The answer must give back every line of the data exactly, with no pictures.
○ ○ ○ ○ ○ ○ ○
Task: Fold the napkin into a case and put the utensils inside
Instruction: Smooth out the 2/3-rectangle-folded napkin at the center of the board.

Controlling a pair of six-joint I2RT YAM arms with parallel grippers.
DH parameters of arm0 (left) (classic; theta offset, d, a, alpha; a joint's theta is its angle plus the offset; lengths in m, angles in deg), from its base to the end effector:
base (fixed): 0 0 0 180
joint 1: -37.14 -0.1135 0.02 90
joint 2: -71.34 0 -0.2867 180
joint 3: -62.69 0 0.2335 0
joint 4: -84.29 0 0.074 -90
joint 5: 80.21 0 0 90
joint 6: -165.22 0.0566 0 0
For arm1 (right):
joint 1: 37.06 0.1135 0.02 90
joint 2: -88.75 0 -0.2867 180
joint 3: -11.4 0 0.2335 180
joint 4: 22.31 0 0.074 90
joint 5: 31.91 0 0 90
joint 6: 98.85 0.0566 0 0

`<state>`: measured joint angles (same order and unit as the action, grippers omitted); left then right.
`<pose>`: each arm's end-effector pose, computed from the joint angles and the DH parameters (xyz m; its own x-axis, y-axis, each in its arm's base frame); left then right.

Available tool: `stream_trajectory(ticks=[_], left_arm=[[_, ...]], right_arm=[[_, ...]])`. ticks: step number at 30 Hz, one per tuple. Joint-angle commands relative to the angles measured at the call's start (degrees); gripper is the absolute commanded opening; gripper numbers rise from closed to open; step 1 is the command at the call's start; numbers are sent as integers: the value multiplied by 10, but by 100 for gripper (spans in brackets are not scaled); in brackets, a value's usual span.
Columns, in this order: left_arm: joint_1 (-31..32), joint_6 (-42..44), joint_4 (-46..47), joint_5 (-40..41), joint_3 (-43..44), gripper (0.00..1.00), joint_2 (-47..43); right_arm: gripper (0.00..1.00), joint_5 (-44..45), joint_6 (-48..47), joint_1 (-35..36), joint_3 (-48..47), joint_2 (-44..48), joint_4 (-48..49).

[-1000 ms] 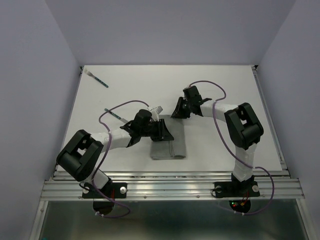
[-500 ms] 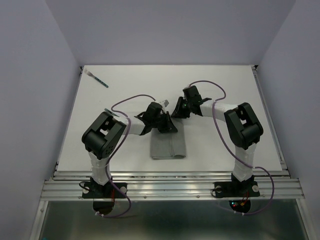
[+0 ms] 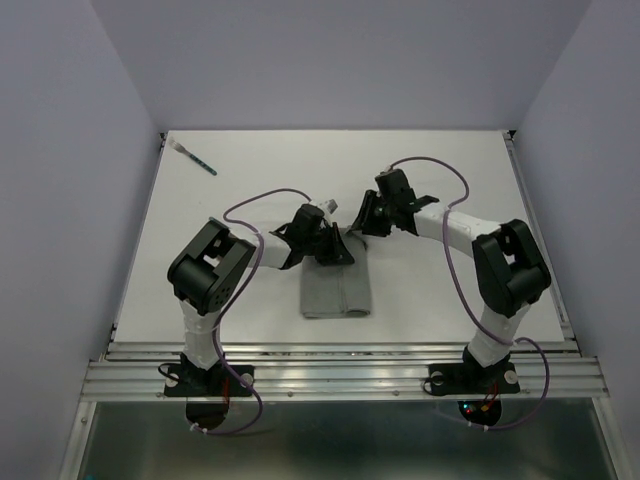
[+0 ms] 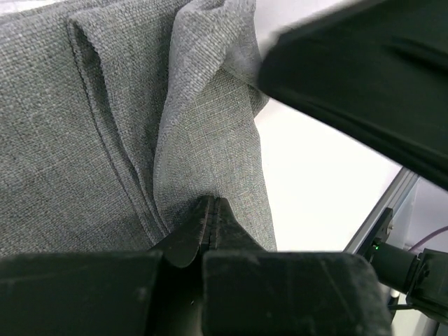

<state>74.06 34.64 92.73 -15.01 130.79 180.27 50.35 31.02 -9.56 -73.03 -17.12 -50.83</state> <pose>0.3020 -0.2566 0.1649 -0.8642 -0.0893 -0.4952 0.3506 0.5989 -0.7200 0.3508 0.1912 0.2043 -0.8638 0.2665 -0.4277 0.0252 0.8705 0.4915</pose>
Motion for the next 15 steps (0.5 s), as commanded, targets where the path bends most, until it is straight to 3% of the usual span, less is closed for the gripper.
stream_trajectory(ticks=[1, 8, 11, 15], left_arm=[[-8, 23, 4, 5, -13, 0, 0], [-12, 24, 11, -2, -24, 0, 0], [-14, 22, 15, -4, -29, 0, -1], [-15, 20, 20, -9, -31, 0, -2]], right_arm=[[44, 6, -1, 5, 48, 100, 6], [34, -43, 49, 5, 185, 167, 112], [25, -100, 69, 5, 229, 163, 195], [23, -133, 96, 5, 262, 146, 250]])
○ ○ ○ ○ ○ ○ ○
**EXERCISE RESULT**
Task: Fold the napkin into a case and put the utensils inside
Instruction: Smooth out the 2/3-rectangle-folded napkin at the center of the board.

Controlling a pair of six-joint I2RT YAM arms with parallel grippers.
DH parameters of arm0 (left) (classic; theta offset, d, a, alpha; a joint's theta is its angle plus the offset; lengths in m, angles in deg), from its base to the end effector:
base (fixed): 0 0 0 180
joint 1: -37.14 -0.1135 0.02 90
joint 2: -71.34 0 -0.2867 180
joint 3: -62.69 0 0.2335 0
joint 4: -84.29 0 0.074 -90
joint 5: 80.21 0 0 90
joint 6: -165.22 0.0566 0 0
For arm1 (right):
joint 1: 37.06 0.1135 0.02 90
joint 2: -88.75 0 -0.2867 180
joint 3: -11.4 0 0.2335 180
joint 4: 22.31 0 0.074 90
joint 5: 31.91 0 0 90
joint 6: 98.85 0.0566 0 0

`<state>`: measured joint angles (same order and unit as the action, grippers omitted); left then right.
`<pose>`: each arm's end-effector pose, computed from the joint angles and the DH parameters (xyz m; its own x-axis, y-axis, each in its arm's base frame); left then right.

Available tool: `stream_trajectory(ticks=[_], left_arm=[[_, ...]], right_arm=[[_, ...]])`. ticks: step number at 30 Hz, one per tuple. Joint-angle commands relative to the angles measured at the call's start (degrees); gripper is the absolute commanded opening; gripper numbers rise from closed to open; step 1 is the command at the call's start; numbers are sent as integers: the value multiplied by 10, but by 100 for gripper (spans in brackets are not scaled); in brackets, a value's usual span.
Columns, in this order: left_arm: joint_1 (-31..32), joint_6 (-42..44), joint_4 (-46..47), joint_5 (-40..41), joint_3 (-43..44), gripper (0.00..1.00), joint_2 (-47..43); right_arm: gripper (0.00..1.00), joint_5 (-44..45), joint_6 (-48..47), joint_1 (-35..36), joint_3 (-48..47), joint_2 (-44..48), joint_4 (-48..49).

[-1000 ms] 
[-500 ms] 
[+0 ms] 
[+0 ms] 

<state>74.06 34.64 92.73 -15.01 130.79 180.27 50.35 31.02 -9.56 -73.03 -17.12 -50.83</state> <pose>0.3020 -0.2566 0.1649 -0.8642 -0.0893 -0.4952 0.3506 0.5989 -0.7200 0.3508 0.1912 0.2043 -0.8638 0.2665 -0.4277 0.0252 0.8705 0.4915</pose>
Motion for the next 15 steps (0.5 s), as commanded, targets where the path bends most, until it is straight to 3% of the usual span, less is closed for the gripper.
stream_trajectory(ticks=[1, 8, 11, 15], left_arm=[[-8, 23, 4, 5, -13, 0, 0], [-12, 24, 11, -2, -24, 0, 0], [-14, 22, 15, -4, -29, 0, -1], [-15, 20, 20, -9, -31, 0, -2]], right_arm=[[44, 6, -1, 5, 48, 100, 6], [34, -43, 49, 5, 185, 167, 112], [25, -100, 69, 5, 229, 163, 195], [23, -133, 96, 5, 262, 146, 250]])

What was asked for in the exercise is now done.